Trust large language models at your own peril

Trust large language models at your own peril

According to Meta, Galactica can “summarize academic papers, solve math problems, generate Wiki articles, write scientific code, annotate molecules and proteins, and more.” But soon after its launch, it was pretty easy for outsiders to prompt the model to provide “scientific research” on the benefits of homophobia, anti-Semitism, suicide, eating glass, being white, or being a man. Meanwhile, papers on AIDS or racism were blocked. Charming!  

As my colleague Will Douglas Heaven writes in his story about the debacle: “Meta’s misstep—and its hubris—show once again that Big Tech has a blind spot about the severe limitations of large language models.” 

Not only was Galactica’s launch premature, but it shows how insufficient AI researchers’ efforts  to make large language models safer have been. 

Meta might have been confident that Galactica outperformed competitors in generating scientific-sounding content. But its own testing of the model for bias and truthfulness should have deterred the company from releasing it into the wild. 

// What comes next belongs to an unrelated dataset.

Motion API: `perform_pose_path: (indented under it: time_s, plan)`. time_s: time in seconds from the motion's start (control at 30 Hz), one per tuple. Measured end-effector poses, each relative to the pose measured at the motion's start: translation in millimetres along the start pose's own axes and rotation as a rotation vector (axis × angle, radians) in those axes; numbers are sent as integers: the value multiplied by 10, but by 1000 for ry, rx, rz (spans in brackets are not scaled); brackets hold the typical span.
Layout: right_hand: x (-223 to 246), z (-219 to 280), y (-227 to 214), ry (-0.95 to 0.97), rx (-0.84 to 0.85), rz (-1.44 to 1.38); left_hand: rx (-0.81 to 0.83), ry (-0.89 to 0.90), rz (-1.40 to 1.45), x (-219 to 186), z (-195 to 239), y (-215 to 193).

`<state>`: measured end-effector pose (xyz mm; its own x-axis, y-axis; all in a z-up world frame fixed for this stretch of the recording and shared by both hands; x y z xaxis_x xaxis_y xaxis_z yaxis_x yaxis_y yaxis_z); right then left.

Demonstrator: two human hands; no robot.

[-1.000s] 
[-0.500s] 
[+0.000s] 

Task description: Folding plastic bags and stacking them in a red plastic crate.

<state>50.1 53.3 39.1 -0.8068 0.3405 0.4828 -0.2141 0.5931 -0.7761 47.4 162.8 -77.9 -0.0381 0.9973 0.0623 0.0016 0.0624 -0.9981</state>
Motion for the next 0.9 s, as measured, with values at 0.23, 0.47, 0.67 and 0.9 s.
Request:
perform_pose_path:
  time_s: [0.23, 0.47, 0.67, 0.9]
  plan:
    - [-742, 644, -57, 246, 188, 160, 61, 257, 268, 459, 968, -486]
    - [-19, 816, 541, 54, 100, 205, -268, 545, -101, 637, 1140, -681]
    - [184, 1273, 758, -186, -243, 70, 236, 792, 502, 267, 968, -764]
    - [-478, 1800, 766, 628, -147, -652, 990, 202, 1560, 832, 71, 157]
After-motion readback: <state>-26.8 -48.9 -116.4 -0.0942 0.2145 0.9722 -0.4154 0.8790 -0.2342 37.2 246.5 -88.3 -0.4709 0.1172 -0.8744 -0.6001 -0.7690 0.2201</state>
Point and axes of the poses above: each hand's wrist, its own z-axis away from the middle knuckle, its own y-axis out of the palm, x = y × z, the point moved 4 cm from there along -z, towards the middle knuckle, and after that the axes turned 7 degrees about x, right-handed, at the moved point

One common way researchers aim to make large language models less likely to spit out toxic content is to filter out certain keywords. But it’s hard to create a filter that can capture all the nuanced ways humans can be unpleasant. The company would have saved itself a world of trouble if it had conducted more adversarial testing of Galactica, in which the researchers would have tried to get it to regurgitate as many different biased outcomes as possible. 

Meta’s researchers measured the model for biases and truthfulness, and while it performed slightly better than competitors such as GPT-3 and Meta’s own OPT model, it did provide a lot of biased or incorrect answers. And there are also several other limitations. The model is trained on scientific resources that are open access, but many scientific papers and textbooks are restricted behind paywalls. This inevitably leads Galactica to use more sketchy secondary sources.

Galactica also seems to be an example of something we don’t really need AI to do. It doesn’t seem as though it would even achieve Meta’s stated goal of helping scientists work more quickly. In fact, it would require them to put in a lot of extra effort to verify whether the information from the model was accurate or not. 

It’s really disappointing (yet totally unsurprising) to see big AI labs, which should know better, hype up such flawed technologies. We know that language models have a tendency to reproduce prejudice and assert falsehoods as facts. We know they can “hallucinate” or make up content, such as wiki articles about the history of bears in space. But the debacle was useful for one thing, at least. It reminded us that the only thing large language models “know” for certain is how words and sentences are formed. Everything else is guesswork.